The class all elected officials should take is the National Incident Management System Overview for Senior Officials (Executives, Elected, & Appointed (ICS-402). And this course is applicable to appointed cabinet-level officials, and even corporate executives. Knowing how emergency powers — including massive changes in the normal governmental procurement and spending process — is key to understanding what happens when an emergency or disaster is declared.
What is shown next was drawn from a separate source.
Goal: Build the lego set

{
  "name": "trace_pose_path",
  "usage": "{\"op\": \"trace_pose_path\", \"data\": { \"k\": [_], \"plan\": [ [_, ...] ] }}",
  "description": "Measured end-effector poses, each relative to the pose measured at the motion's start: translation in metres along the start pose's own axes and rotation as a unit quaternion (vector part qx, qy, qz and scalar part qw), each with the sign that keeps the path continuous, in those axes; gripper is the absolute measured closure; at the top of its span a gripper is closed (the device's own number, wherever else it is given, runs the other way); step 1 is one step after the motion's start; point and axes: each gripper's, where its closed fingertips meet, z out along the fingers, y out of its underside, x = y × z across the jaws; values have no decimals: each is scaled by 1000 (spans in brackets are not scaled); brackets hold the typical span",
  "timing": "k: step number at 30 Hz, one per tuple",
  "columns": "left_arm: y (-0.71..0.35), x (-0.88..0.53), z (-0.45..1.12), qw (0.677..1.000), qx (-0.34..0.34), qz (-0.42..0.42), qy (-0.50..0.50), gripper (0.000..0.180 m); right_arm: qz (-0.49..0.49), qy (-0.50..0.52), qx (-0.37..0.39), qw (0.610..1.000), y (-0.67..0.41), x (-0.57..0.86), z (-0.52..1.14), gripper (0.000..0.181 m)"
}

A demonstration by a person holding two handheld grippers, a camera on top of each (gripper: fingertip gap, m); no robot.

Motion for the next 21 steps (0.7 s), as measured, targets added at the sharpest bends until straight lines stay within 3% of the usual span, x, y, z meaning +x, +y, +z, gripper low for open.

You need to understand who is responsible for what, and how also the organizational structure of governmental operations dramatically shifts during emergencies and disasters. This is critical for officials in charge of government at all levels. Are you in a Home Rule or Dillon’s Rule State? Do you have any Sovereign Tribal Nation Land in your jurisdiction? How are things different if you are in one of the territories (including Washington, D.C.)? Will FEMA just come to your rescue and save the day? (Definitely not.) But they may help through an approach they describe as “locally executed, state managed, and federally supported”. That will all depend on how big the disaster really is — and how much the local and state officials really need help — and understand how to ask for it.
You do not want to make the mistakes of many past elected officials, who did not have the basics of NIMS, who ended up putting people at risk and in harm’s way. Shakespeare wrote “uneasy lies the head that wears a crown” — you can sleep better at night, when you know how the different levels of government really work together before, during and after a disaster.